- **Brief**
Copy the lines below exactly. Start at the first and finish with the line containing "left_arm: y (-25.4".

^^^^

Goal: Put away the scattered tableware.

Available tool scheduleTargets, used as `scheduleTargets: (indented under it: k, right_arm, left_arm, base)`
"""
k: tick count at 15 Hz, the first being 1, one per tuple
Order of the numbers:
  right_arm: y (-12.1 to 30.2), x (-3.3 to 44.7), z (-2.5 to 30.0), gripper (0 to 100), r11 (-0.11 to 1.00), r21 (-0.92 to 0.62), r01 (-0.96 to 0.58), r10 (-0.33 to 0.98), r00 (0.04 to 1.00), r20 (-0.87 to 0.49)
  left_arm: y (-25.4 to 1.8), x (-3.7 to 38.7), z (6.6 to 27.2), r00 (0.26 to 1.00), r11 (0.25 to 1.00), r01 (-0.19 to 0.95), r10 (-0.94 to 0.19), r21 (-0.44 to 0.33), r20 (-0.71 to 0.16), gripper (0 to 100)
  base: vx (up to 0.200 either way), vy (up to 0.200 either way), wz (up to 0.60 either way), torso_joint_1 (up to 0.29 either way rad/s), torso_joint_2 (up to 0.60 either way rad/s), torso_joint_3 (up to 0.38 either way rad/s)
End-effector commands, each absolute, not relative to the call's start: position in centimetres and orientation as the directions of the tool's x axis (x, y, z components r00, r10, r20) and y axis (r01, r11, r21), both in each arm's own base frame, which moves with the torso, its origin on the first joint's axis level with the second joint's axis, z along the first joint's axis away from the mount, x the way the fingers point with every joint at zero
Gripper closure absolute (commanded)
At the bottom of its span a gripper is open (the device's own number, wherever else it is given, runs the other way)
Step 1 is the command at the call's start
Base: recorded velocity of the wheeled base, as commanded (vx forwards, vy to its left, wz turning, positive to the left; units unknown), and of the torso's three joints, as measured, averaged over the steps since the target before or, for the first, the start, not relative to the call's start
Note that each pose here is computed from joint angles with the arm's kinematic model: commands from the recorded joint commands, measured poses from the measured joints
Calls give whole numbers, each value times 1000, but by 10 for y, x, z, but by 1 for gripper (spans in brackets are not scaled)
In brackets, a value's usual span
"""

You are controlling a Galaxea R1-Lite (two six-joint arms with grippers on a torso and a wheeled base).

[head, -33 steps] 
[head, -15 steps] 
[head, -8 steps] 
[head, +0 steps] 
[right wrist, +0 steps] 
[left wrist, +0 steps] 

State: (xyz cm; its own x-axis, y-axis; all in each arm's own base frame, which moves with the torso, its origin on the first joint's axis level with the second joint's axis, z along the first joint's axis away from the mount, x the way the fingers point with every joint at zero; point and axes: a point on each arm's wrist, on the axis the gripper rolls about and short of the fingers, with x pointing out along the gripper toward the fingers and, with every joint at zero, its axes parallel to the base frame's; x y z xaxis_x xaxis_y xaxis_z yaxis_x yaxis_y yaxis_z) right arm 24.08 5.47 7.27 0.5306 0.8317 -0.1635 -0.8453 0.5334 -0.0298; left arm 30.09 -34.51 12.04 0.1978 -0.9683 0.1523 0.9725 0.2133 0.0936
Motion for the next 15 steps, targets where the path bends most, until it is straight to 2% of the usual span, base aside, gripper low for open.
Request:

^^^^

- **Solution below**
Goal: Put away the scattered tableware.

Available tool scheduleTargets, used as `scheduleTargets: (indented under it: k, right_arm, left_arm, base)`
"""
k: tick count at 15 Hz, the first being 1, one per tuple
Order of the numbers:
  right_arm: y (-12.1 to 30.2), x (-3.3 to 44.7), z (-2.5 to 30.0), gripper (0 to 100), r11 (-0.11 to 1.00), r21 (-0.92 to 0.62), r01 (-0.96 to 0.58), r10 (-0.33 to 0.98), r00 (0.04 to 1.00), r20 (-0.87 to 0.49)
  left_arm: y (-25.4 to 1.8), x (-3.7 to 38.7), z (6.6 to 27.2), r00 (0.26 to 1.00), r11 (0.25 to 1.00), r01 (-0.19 to 0.95), r10 (-0.94 to 0.19), r21 (-0.44 to 0.33), r20 (-0.71 to 0.16), gripper (0 to 100)

The answer has nothing more to it.